Campamento base

Habían llegado a la capital ya entrada la noche. Durante las últimas horas de camino habían aminorado el paso, como queriendo retrasar el fin del viaje, y habían alcanzado la entrada más tarde de lo previsto. Las puertas de la ciudad estaban ya cerradas pero, a pesar de su elevado número, no habían tenido problemas para entrar. Bungar conocía bien a los guardias y estos no pusieron impedimento alguno en dejarlos pasar; ni siquiera había tenido que mostrarles la misiva del Emperador.
Buena parte de la compañía se había dispersado por la ciudad, no en vano muchos eran naturales de la capital del Imperio o sus alrededores y tenían familiares o amigos a los que visitar. Bungar, Izzan, Tokei y apenas una docena de hombres más se adentraban con paso calmado en los suburbios de la ciudad.
—Entonces Bungar —preguntó Izzan—, ¿cuál es el plan?
Bungar se sonrió; comprobaba que Izzan seguía tan impaciente como siempre. Con un gesto lo instó a que esperara unos minutos mientras los conducía a su destino.
No tardaron mucho en llegar al final del trayecto, una plazuela bastante amplia rodeada por casas viejas y, en algunos casos, semiderruidas. Estaban en la parte más pobre de la ciudad, y buena fe de ello daban los mendigos que habían encontrado a su paso y los que se refugiaban de la luz de los candiles en las callejuelas aledañas a la plaza.
—Aquí nos quedaremos —dijo Bungar por fin—. Esta es la zona más pobre de la ciudad, ¡seguro que no tardamos mucho en cazar alguna rata!

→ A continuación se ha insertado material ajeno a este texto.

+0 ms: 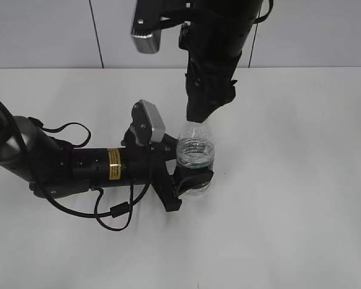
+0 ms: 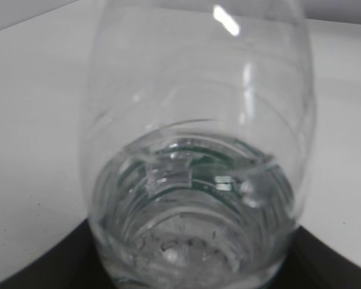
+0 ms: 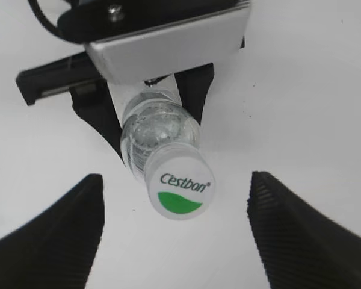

Entre risas apaciguadas por la prudencia y alguna que otra carcajada más sonora comenzaron a aliviar a los caballos del peso de sus alforjas.
A pesar de las bromas todos eran conscientes del riesgo que correrían allí. Meses atrás, cuando la Compañía deambulaba por la Costa Azul tras algunas refriegas con unos nómadas poco amistosos que se habían adentrado desde fuera de los límites del Imperio, un mensajero llegó con orden expresa de hablar con Bungar. Traía una misiva urgente del Emperador, al que Bungar había servido durante años, que lo instaba a retornar a su servicio; le pedía que tanto él como su Compañía volvieran a la capital.
Las grandes ciudades siempre habían sido el lugar perfecto para ladronzuelos de poca monta, alborotadores en busca de problemas y demás baja calaña; y Ranavva no era una excepción. Pero en la capital del Imperio hacía algún tiempo que los pequeños robos habían empezado a convertirse en emboscadas en medio de la noche, las pequeñas disputas en palizas y las desavenencias en asesinatos. Una especie de banda criminal se estaba adueñando de las calles mientras la guardia de la ciudad no podía hacer nada por evitarlo; controlaban los barrios bajos, se movían por los callejones y se escurrían por las cloacas mientras los soldados no eran capaces de seguir su rastro.
En la hoguera recién encendida ardía una misiva, la cera del sello imperial se derretía mientras Bungar miraba fijamente la llama. El campamento estaba levantado, la trampa estaba tendida; sólo había que esperar a que el ratón olisqueara el queso.